Compute skewness and kurtosis in one pass

If you compute the standard deviation of a data set by directly implementing the definition, you’ll need to pass through the data twice: once to find the mean, then a second time to accumulate the squared differences from the mean. But there is an equivalent algorithm that requires only one pass and that is more accurate than the most direct method. You can find the code for implementing it here.

You can also compute the higher sample moments in one pass. I’ve extended the previous code to compute skewness and kurtosis in one pass as well.

The new code also lets you split your data, say to process it in parallel on different threads, and then combine the statistics, in the spirit of map-reduce.

Lastly, I’ve posted analogous code for simple linear regression.
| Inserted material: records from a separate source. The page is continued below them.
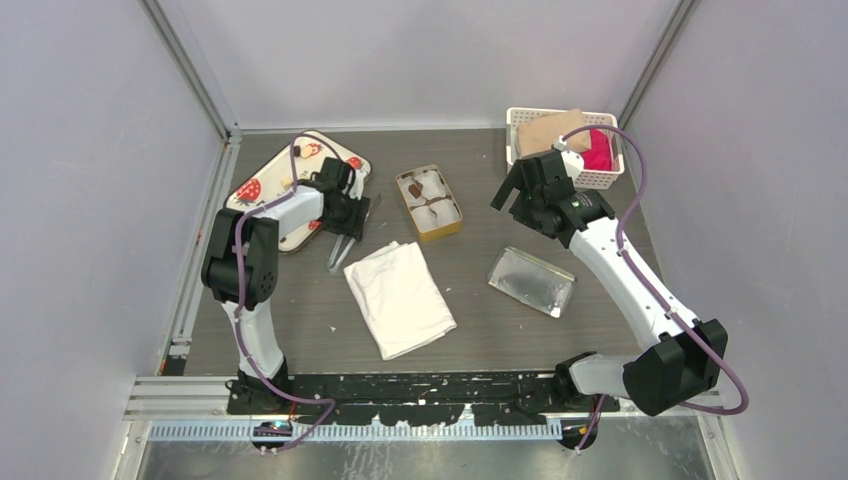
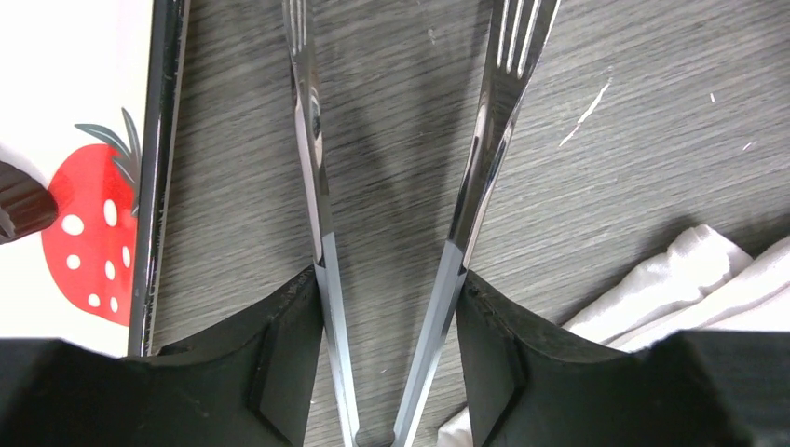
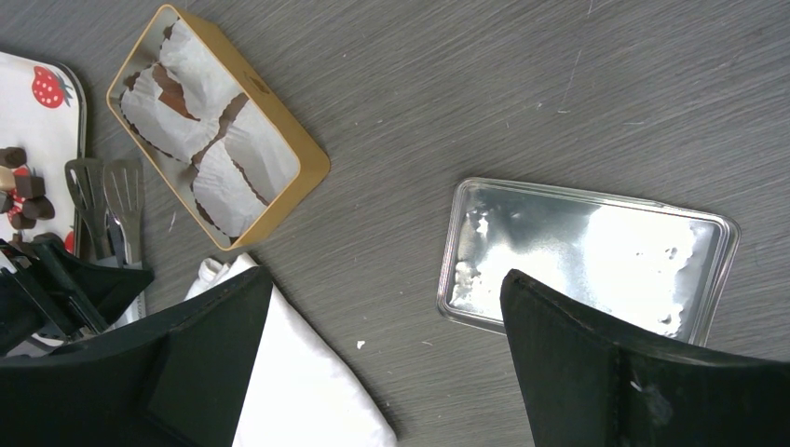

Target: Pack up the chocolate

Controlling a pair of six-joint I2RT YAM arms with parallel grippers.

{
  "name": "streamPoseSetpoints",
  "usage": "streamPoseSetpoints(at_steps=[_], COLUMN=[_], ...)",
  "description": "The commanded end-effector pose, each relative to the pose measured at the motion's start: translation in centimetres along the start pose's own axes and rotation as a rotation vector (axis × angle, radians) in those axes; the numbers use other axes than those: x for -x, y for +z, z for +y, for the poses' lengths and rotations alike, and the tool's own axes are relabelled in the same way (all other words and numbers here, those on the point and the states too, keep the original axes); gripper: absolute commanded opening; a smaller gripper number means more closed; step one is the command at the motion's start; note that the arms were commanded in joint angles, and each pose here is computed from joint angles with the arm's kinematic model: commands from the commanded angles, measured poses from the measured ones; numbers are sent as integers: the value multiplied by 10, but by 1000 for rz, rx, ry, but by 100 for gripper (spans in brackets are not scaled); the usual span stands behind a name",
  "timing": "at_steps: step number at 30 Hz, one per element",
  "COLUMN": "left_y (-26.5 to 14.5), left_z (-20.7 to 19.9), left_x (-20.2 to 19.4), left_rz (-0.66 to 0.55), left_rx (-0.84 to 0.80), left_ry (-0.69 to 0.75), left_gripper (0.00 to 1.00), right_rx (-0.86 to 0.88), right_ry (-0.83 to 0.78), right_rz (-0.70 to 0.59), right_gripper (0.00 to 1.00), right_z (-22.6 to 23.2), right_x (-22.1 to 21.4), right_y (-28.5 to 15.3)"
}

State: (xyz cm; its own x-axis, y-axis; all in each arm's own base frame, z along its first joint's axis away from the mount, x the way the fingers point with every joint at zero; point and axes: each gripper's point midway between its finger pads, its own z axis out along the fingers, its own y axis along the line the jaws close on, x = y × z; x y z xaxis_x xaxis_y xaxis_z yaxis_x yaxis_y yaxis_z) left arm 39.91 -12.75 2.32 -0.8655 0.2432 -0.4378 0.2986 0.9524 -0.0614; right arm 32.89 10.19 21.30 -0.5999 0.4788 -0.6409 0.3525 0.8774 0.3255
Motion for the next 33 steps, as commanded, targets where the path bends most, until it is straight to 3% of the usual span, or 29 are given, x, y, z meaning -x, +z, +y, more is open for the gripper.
streamPoseSetpoints(at_steps=[1, 11, 18, 23, 33], left_y=[0, -5, -2, -3, -8], left_z=[3, 8, 2, 2, 1], left_x=[-42, -51, -45, -40, -45], left_rz=[148, 167, 169, 166, 177], left_rx=[10, 43, 17, 24, 21], left_ry=[-15, 6, -3, 6, 17], left_gripper=[55, 54, 32, 48, 57], right_rx=[37, 42, 49, 46, 37], right_ry=[35, 36, 34, 31, 31], right_rz=[-50, -46, -39, -42, -44], right_gripper=[98, 98, 98, 98, 98], right_z=[7, 9, 12, 12, 10], right_x=[14, 14, 14, 14, 14], right_y=[-10, -7, -5, -6, -5])
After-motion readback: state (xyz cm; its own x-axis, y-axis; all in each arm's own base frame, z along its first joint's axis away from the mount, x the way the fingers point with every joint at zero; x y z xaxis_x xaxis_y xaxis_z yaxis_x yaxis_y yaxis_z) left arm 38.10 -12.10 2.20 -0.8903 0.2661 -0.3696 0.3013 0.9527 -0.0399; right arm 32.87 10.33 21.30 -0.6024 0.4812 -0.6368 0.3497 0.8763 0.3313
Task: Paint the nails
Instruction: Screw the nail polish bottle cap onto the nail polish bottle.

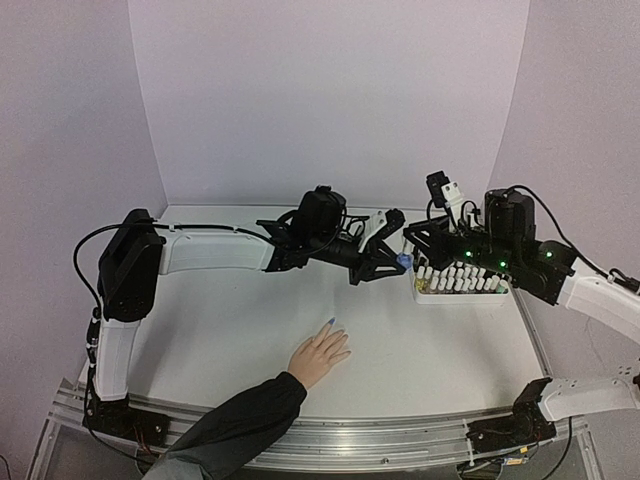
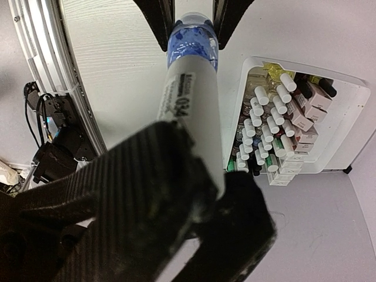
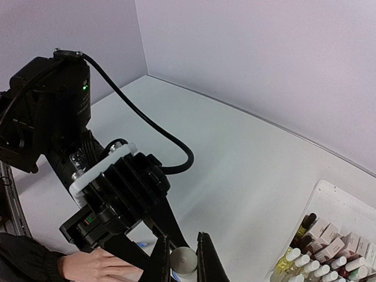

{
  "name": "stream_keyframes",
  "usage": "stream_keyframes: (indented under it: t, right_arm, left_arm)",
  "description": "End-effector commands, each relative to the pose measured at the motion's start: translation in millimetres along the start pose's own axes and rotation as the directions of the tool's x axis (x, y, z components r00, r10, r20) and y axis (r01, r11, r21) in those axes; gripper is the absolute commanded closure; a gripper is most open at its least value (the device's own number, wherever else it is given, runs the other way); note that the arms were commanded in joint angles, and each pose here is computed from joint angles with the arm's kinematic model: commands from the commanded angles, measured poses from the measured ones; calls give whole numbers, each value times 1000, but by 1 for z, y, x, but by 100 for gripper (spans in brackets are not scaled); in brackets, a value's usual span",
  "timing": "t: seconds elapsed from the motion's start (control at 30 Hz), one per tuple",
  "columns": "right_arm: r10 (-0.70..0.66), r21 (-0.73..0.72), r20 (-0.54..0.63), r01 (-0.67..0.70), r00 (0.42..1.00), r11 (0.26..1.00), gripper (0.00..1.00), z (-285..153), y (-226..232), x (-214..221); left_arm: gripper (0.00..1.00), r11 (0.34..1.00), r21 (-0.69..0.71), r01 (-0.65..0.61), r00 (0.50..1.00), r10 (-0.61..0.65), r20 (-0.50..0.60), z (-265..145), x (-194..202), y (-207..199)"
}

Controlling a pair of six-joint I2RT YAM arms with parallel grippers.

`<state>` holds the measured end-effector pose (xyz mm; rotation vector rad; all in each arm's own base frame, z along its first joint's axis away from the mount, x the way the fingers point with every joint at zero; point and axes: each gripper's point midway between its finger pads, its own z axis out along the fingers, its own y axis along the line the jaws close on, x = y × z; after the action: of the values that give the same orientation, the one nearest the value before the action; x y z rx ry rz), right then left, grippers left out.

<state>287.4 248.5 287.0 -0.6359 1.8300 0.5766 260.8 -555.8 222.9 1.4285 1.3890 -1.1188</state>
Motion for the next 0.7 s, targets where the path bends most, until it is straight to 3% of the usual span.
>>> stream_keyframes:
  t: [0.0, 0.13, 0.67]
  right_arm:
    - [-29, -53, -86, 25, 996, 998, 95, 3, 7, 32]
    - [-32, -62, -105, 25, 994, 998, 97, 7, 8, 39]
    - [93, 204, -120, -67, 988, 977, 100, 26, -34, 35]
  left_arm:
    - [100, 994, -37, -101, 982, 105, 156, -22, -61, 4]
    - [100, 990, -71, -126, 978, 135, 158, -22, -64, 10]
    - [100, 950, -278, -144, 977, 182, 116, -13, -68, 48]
7 thoughts on “Computing skewness and kurtosis in one pass”

Rein Halbersma

11 June 2013 at 07:00

Boost.Accumulators does this for a whole bunch of other statistics.

Rein Halbersma

11 June 2013 at 07:19

BTW, your C++ code has quite a bit of room for performance improvements. The RunningStats and RunningRegression objects are 40 and 96 bytes each, and their operator+ takes both parameters by-value, rather than by-reference-to-const. Furthermore, the canonical way to overload operators is to define operator+ in terms of operator+=, instead of the other way around. This will save at least one 40 or 96 byte assignment per observation. Such can be the benefits of using libraries :-)

Ed Davies

11 June 2013 at 11:55

Why does RunningStat store both m_oldM and m_newM when, after initialization, they’re always the same between calls? Ditto m_old/newS?

Krzysztof Sakrejda

11 June 2013 at 14:29

My new strategy for optimizing code is going to be to post it online as bait for C++ gurus on break.

Steven H. Noble

11 June 2013 at 16:43

So beyond streaming there are also distributed formulas for moments. This is how the moments group works for algebird (see: https://github.com/twitter/algebird/blob/develop/algebird-core/src/main/scala/com/twitter/algebird/MomentsGroup.scala)

James

6 November 2015 at 05:27

Comparing the results of the RunningStats skewness() and Kurtosis() functions on the http://www.johndcook.com/blog/skewness_kurtosis/ page gave different results to results in Excel, and Python’s Pandas DataFrame results.

They use corrected sample rather than population formulas, so you could extend the code

double RunningStats::SkewnessCS() const
{
// Calculate the population skewness:
double g = sqrt(double(n)) * M3/ pow(M2, 1.5);
// Return the corrected sample skewness:
return sqrt( double(n*n-1))*g / double(n-2);
}

double RunningStats::KurtosisCS() const
{
// Calculate the population excess kurtosis
double g = double(n)*M4 / (M2*M2) – 3.0;
// Return the corrected sample excess kurtosis
return double(n-1) / double( (n-2)*(n-3) ) * ( double(n+1)*g + 6 );
}

Caio Hamamura

29 January 2021 at 17:08

Thank you James for correcting the metrics to sample instead of population!

Comments are closed.